次に示すのは調査対象母集団のうち現在未婚の18-34歳の中で、将来結婚をしたいと考えている人(≒自分の子供を持ちうる人)に対し、自分の子供にどの程度の教育を受けさせたいかを尋ねた結果。回答者の性別・年齢階層に加え、対象となる子供の性別で仕切り分けしている。なお18・19歳は少数のため年齢区分の結果では省略されているが、「総数」では盛り込まれている。
↑ 未婚者における自分の子供に受けさせたい教育程度(2015年、対男の子、いずれ結婚するつもりの人限定)
↑ 未婚者における自分の子供に受けさせたい教育程度(2015年、対女の子、いずれ結婚するつもりの人限定)
まず対象となる子供の男女とも大学以上(大学あるいは大学院)が多数を占めている。短大や高専、専修・専門学校、さらには高校・中学は少数派。回答者の年齢階層別では大よそ年下ほど大学の学歴を望む人が多く、年上になるほど高卒や中卒でも良いとの意見が増加する。高専や短大などの値はさほど違いは無い。
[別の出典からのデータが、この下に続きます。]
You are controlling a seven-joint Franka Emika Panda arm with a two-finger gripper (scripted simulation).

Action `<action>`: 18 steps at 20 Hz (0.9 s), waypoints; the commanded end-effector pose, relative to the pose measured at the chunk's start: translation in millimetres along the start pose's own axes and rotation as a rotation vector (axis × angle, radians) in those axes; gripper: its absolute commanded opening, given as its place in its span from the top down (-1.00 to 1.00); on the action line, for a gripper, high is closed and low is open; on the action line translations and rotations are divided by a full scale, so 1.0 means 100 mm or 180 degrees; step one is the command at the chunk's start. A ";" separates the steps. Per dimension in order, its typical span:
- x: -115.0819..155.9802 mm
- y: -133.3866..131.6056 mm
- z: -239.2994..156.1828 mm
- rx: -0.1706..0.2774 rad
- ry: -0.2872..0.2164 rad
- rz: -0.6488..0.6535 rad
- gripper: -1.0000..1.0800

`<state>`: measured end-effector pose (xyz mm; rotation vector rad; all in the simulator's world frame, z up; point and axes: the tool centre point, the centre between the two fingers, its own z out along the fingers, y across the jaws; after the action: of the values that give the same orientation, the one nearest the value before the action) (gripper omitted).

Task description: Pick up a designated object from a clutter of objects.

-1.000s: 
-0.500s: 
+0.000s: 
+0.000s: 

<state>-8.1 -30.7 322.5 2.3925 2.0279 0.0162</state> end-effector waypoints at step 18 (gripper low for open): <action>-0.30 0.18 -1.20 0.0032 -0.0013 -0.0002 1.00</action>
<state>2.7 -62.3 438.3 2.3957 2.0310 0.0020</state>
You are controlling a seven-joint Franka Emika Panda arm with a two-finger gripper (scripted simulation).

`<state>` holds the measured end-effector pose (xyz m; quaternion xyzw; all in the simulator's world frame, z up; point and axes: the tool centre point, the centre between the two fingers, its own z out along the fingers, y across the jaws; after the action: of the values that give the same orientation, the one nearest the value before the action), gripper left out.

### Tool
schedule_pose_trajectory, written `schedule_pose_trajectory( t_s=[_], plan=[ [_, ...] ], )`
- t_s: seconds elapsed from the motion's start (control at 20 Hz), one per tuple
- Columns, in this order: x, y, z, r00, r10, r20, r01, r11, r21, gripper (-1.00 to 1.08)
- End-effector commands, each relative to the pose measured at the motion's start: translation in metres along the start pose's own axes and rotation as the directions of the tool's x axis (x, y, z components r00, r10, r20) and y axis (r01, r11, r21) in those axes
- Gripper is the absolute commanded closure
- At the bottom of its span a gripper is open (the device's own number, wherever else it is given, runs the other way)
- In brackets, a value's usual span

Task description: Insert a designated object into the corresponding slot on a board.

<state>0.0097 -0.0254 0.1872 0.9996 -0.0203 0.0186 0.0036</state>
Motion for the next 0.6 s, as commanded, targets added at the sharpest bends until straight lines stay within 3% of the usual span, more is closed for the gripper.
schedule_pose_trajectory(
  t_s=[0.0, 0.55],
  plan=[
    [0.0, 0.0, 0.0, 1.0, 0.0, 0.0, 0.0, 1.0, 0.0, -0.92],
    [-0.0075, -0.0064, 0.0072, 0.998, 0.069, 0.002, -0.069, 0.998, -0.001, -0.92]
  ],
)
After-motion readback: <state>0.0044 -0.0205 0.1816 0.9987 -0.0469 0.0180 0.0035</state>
それぞれの世代(年齢階層ではなく)の価値観の相違によるものか、あるいは現在の回答者の年齢から結婚・出産を経て子供の育成期間を考慮すると、大学に達するまで金銭的な支えをするための就労は難しいとの判断によるものかもしれない。
対象となる子供の男女別の違いとしては、対男の子の場合の方が多少大学を望む人の割合が多く、対女の子の場合は短大・高専や専修・専門学校と回答する比率が高くなる。他方、高校・中学の回答率は同程度。少なくとも高校より上を望むとの認識は、男の子に対しても女の子に対しても同じようだ。
また回答者の性別では大きな違いは見られない。ただし対男の子でも対女の子でも、未婚男性よりも未婚女性の方が、いくぶんながらも大学以上への学歴を望む声が大きなものとなっている。「教育ママ」とは随分と古い言い回しだが、男性より女性の方が子供の教育には強い熱意を有しているように見える。
ちなみに「大学以上」の詳細は次の通り。
↑ 未婚者における自分の子供に受けさせたい教育程度(2015年、「大学以上」の中身、いずれ結婚するつもりの人限定)
ほとんどが大学院までは望んでおらず、大学までで良しとしている。大学院の値に関しては少数なこともあり、属性別の法則性は見られない。
大学までの教育を望む理由は今調査では問われていないが、大学院への選択がほとんど無いことを合わせ考えると、学問を突き詰めてほしいとの思いでは無いことは容易に想像ができる。単純なラベリング、信奉的なものであるとの因果関係を説明するまでには至らないが、少なくとも多くの独身者が自分の子供に対し、大学への進学・卒業学歴を望んでいる事実は認識しておくべきだろう。